The police power of the State may be exercised by precautionary measures against the increase of crime or pauperism, or the spread of infectious diseases from persons coming from other countries. The State may entirely exclude convicts, lepers and persons afflicted with incurable disease,

may refuse admission to paupers, idiots and lunatics, and others who from physical causes are likely to become a charge upon the public, until security is afforded that they will not become such a charge, and may isolate the temporarily diseased until the danger of contagion is gone. Ex parte Ah Fong, 3 Saw. 144; S. C. 20 I. R. R. 112.

Where the evil apprehended by the State from the ingress of foreigners is that such foreigners will disregard the laws of the State, and thus be injurious to its peace, the remedy lies in the more vigorous enforcement of the laws, and not in the exclusion of the parties. Ex parte Ah Fong, 3 Saw. 144; S. C. 20 I. R. R. 112.

The extent of the power of the State to exclude a foreigner from its territory is limited by the right in which it has its origin,-the right of selfdefense. Whatever outside of the legitimate exercise of this right, affects the intercourse of foreigners with our people, their immigration to this country and residence therein is exclusively with the general government. Ex parte Ah Fong, 3 Saw. 144; S. C. 20 I. R. R. 112.

A State law requiring that negroes coming into the State shall give a bond for their good behaviour, and that they will not become a public charge, is not a regulation of commerce. State Cooper, 5 Blackf. 258; Baptiste v. State, 5 Blackf, 283.

A State law which prohibits common carriers from discriminating against passengers on account of race or color, is valid. Decuir v. Benson, 27 La. Ann. I.

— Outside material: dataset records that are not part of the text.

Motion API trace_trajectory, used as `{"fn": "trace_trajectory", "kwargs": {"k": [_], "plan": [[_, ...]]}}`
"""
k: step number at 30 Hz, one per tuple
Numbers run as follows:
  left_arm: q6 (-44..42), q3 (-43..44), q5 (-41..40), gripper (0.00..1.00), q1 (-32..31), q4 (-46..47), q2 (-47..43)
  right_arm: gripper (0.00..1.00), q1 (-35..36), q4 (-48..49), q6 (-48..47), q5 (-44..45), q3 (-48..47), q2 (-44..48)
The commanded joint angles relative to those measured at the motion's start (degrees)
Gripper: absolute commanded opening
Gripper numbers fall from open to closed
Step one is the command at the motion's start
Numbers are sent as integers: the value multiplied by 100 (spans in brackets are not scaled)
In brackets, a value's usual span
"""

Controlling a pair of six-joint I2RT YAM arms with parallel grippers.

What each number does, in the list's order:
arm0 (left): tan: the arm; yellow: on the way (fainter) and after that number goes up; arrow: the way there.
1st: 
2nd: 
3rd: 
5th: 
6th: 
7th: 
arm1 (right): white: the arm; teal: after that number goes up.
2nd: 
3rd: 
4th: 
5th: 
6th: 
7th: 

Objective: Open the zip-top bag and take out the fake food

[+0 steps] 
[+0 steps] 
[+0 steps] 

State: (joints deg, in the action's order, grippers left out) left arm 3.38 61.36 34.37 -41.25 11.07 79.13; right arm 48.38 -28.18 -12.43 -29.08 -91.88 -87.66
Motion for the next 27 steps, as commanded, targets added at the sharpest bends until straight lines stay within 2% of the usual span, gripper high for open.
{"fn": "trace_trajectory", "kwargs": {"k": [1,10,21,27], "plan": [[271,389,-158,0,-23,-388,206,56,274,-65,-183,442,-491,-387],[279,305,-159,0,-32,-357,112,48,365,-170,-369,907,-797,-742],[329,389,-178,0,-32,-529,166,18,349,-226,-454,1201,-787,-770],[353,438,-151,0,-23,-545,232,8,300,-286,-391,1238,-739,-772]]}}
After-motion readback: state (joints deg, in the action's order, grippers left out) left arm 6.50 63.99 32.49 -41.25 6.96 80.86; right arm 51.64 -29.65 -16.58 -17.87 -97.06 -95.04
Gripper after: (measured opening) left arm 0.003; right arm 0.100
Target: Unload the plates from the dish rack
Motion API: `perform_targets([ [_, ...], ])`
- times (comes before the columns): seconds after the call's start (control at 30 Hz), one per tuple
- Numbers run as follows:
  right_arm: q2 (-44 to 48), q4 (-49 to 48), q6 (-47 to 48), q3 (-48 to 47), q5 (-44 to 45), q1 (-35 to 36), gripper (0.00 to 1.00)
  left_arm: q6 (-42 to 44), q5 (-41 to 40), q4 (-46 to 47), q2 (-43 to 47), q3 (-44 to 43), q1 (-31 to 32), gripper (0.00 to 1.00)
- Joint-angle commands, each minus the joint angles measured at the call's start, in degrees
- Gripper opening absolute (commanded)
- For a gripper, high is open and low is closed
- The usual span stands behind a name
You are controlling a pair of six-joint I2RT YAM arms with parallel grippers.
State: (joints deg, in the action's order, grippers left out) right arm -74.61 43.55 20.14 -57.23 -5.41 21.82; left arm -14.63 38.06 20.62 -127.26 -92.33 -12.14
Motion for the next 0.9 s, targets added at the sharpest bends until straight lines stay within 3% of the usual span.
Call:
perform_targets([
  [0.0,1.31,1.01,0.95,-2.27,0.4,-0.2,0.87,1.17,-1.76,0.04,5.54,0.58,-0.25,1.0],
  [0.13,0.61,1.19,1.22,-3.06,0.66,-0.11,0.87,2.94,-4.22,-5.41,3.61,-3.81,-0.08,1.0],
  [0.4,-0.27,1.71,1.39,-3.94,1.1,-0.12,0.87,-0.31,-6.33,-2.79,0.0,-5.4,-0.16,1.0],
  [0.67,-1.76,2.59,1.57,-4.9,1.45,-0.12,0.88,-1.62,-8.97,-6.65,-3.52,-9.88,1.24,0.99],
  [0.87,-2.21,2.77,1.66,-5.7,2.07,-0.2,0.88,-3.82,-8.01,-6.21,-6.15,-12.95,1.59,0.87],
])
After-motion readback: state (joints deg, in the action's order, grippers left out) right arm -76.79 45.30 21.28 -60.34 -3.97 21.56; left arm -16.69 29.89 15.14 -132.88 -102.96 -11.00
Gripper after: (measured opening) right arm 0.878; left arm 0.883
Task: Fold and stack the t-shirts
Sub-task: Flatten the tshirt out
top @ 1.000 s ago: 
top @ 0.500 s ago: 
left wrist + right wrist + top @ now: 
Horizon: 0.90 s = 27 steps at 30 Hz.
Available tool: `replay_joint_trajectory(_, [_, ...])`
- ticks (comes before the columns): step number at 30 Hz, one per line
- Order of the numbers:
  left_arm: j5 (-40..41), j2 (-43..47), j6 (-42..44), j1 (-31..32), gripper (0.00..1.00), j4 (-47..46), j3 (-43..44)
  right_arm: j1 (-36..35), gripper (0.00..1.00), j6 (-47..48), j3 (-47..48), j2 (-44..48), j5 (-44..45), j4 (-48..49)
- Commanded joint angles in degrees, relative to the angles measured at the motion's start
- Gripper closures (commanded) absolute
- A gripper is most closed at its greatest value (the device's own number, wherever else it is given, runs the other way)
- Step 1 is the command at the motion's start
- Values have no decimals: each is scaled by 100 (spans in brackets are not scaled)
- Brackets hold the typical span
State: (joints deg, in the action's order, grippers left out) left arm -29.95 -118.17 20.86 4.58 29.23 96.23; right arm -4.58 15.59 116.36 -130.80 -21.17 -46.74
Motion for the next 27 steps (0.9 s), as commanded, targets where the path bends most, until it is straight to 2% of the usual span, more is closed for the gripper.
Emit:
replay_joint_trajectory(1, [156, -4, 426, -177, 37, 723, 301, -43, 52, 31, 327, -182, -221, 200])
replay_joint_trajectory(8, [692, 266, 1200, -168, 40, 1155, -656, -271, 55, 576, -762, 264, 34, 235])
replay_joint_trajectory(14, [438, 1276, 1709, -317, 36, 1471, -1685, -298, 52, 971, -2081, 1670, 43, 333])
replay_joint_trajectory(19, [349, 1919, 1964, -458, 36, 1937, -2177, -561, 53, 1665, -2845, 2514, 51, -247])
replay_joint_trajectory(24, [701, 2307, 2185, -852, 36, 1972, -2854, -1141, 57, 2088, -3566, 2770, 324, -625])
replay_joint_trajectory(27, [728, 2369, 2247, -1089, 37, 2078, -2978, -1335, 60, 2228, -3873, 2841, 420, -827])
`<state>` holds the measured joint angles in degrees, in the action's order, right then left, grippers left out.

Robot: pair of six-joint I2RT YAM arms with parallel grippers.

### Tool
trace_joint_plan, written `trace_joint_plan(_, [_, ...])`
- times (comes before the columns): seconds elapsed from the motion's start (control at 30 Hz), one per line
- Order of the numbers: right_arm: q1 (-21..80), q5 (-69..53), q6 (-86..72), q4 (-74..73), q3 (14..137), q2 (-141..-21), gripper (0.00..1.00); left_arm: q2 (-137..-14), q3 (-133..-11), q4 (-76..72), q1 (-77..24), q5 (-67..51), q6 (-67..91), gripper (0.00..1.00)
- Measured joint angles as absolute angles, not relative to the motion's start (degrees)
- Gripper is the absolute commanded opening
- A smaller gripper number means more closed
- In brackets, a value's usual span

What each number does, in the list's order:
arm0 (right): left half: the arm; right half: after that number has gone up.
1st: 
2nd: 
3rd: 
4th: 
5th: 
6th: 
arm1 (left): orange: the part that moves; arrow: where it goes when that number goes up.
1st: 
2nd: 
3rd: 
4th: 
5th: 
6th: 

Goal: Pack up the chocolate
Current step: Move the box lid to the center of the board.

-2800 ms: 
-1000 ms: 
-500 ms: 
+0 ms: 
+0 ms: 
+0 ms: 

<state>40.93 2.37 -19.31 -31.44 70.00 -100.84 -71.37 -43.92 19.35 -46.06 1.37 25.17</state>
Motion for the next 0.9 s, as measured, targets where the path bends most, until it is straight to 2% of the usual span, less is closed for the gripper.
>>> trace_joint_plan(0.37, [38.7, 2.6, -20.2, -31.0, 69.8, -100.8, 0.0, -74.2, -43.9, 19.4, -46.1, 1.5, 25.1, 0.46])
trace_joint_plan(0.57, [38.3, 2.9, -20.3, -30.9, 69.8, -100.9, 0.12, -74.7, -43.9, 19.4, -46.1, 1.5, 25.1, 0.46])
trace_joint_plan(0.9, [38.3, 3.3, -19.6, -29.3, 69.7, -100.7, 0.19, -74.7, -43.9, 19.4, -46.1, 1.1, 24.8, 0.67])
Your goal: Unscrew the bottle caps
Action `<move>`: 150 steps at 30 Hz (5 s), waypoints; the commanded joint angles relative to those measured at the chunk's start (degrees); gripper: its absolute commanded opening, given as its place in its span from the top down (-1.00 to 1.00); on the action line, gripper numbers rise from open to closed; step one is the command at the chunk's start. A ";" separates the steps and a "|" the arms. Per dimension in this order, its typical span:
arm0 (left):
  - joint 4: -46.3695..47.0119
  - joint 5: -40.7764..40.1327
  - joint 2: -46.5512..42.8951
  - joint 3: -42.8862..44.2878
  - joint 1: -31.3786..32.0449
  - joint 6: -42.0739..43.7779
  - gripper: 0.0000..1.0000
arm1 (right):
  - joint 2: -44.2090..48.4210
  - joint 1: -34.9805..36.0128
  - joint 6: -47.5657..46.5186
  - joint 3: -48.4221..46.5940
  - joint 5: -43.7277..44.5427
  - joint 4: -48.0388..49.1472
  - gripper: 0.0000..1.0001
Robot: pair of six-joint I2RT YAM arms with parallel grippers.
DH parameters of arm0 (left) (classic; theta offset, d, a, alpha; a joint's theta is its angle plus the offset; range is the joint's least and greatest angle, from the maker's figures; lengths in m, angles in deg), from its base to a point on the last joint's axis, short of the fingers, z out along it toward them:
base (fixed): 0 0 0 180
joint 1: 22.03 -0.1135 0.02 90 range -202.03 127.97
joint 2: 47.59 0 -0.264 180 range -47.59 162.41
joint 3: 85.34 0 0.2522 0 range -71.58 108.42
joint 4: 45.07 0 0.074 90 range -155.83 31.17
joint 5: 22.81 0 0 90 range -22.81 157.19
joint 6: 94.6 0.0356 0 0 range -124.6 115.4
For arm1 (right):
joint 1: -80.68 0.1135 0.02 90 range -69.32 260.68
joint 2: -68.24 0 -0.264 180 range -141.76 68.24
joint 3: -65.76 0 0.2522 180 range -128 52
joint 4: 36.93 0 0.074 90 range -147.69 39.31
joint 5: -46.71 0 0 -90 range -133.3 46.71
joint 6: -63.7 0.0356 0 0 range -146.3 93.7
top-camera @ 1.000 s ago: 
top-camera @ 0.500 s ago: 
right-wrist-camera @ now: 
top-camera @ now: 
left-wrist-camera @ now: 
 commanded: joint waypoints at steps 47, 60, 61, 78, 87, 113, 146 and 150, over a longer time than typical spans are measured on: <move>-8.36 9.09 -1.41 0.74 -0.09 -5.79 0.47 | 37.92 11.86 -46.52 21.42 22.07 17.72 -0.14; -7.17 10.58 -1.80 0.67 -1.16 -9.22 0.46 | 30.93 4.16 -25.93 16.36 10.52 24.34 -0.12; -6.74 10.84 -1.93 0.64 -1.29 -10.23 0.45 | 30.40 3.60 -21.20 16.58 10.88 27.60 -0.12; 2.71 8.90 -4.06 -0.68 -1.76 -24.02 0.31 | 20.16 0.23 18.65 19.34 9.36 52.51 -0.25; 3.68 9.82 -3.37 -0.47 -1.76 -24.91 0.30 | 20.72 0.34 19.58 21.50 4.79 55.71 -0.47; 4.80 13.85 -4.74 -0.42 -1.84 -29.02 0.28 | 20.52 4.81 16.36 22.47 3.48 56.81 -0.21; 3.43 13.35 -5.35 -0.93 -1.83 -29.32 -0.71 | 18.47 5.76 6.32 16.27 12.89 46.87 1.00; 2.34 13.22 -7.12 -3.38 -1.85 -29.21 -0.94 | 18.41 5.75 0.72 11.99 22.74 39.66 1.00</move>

Commerce can not be carried on without the agency of persons, and a tax the effect of which is to diminish personal intercourse is necessarily a tax on commerce. A tax on an alien after he has landed as a condition of residence in the State, is void. Lin Sing v. Washburn, 20 Cal. 534.

Aliens can not be taxed for the privilege of residing in a State, without reference to their condition or character. They may be taxed as other residents, but they can not be set apart as special subjects of taxation, and compelled to contribute to the revenue of the State in their character of foreigners. Lin Sing v. Washburn, 20 Cal. 534.

Every State may tax foreigners within its territorial limits, with the exception of foreign ambassadors, and agents and their retinue. People v. Naglee, I Cal. 231.

Bridges.

Congress has the power to keep navigable waters open and free from any obstruction to their navigation interposed by the States or otherwise, to remove such obstructions when they exist, and to provide by such sanctions as it may deem proper, against the occurrence of the evil, and for the punishment of offenders. Gilman v. Philadelphia, 3 Wall. 713.